Your task:
Keep the images out while you set down the data exactly.

Supplied material:

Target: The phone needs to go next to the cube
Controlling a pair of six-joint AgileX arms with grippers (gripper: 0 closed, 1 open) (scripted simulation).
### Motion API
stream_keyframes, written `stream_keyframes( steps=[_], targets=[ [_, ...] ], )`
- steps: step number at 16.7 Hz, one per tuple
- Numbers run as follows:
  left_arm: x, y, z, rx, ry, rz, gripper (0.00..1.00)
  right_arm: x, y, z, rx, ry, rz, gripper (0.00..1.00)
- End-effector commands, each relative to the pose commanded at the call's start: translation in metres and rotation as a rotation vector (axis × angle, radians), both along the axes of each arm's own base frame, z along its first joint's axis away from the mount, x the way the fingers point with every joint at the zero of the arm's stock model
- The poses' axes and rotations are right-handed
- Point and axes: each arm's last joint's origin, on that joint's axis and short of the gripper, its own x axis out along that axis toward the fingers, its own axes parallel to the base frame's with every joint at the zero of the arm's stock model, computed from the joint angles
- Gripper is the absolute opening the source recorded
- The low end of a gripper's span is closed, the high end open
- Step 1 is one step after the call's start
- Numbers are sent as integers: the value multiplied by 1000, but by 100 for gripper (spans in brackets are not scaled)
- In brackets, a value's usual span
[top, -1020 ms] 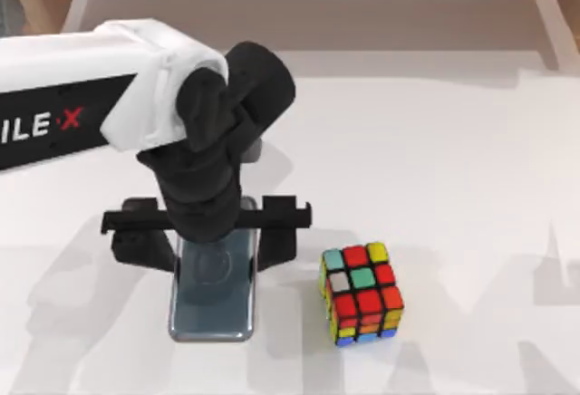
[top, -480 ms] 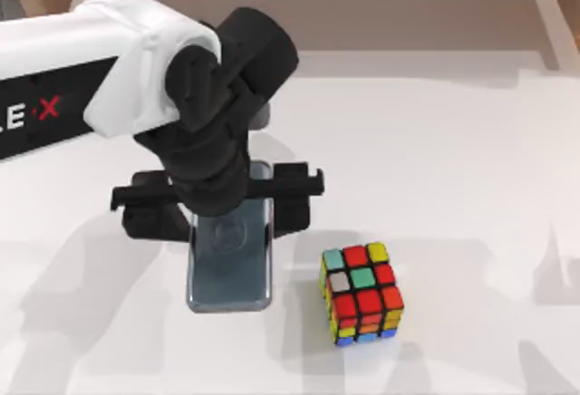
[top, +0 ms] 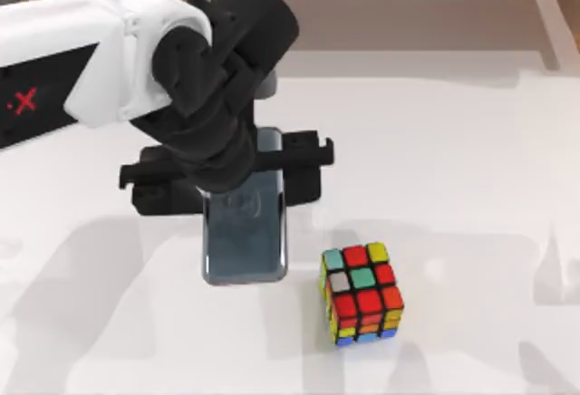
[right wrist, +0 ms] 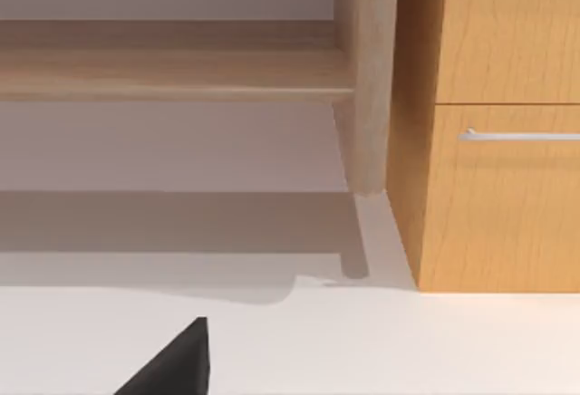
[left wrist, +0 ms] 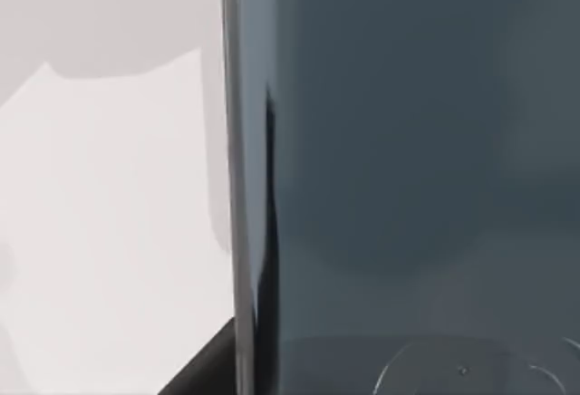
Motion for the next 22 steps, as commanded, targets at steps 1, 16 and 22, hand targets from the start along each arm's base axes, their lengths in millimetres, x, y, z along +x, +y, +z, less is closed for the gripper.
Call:
stream_keyframes(
  steps=[1, 16, 22],
  targets=[
    [0, 0, 2, -7, -10, 0, 0, 0, 0, 0, 0, 0, 0, 100],
    [3, -2, -23, -1, -4, -3, 0, 0, 0, 0, 0, 0, 0, 100],
    [-2, 3, -74, 100, 123, -6, 0, 0, 0, 0, 0, 0, 0, 100]
  ],
)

Result for this exercise:
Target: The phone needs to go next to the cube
Controlling a pair of six-joint AgileX arms with grippers (gripper: 0 closed, 1 open) (scripted simulation).
### Motion API
stream_keyframes, written `stream_keyframes( steps=[_], targets=[ [_, ...] ], )`
- steps: step number at 16.7 Hz, one per tuple
- Numbers run as follows:
  left_arm: x, y, z, rx, ry, rz, gripper (0.00..1.00)
  right_arm: x, y, z, rx, ry, rz, gripper (0.00..1.00)
- End-effector commands, each relative to the pose commanded at the call's start: translation in metres and rotation as a rotation vector (axis × angle, radians), both along the axes of each arm's own base frame, z along its first joint's axis away from the mount, x the way the fingers point with every joint at the zero of the arm's stock model
- The poses' axes and rotations are right-handed
- Point and axes: each arm's last joint's origin, on that joint's axis and short of the gripper, its own x axis out along that axis toward the fingers, its own axes parallel to the base frame's with every joint at the zero of the arm's stock model, computed from the joint angles
- Gripper is the absolute opening the source recorded
- The low end of a gripper's span is closed, the high end open
- Step 1 is one step after the call's start
- Numbers are sent as integers: the value multiplied by 1000, but by 100 for gripper (spans in brackets are not scaled)
- In brackets, a value's usual span
[top, -1020 ms] 
[top, -480 ms] 
[top, +0 ms] 
[right wrist, +0 ms] 
[left wrist, +0 ms] 
Motion for the next 22 steps, as commanded, targets at steps 1, 16 and 22, hand targets from the start along each arm's base axes, their lengths in millimetres, x, y, z along +x, +y, +z, less is closed for the gripper.
Call:
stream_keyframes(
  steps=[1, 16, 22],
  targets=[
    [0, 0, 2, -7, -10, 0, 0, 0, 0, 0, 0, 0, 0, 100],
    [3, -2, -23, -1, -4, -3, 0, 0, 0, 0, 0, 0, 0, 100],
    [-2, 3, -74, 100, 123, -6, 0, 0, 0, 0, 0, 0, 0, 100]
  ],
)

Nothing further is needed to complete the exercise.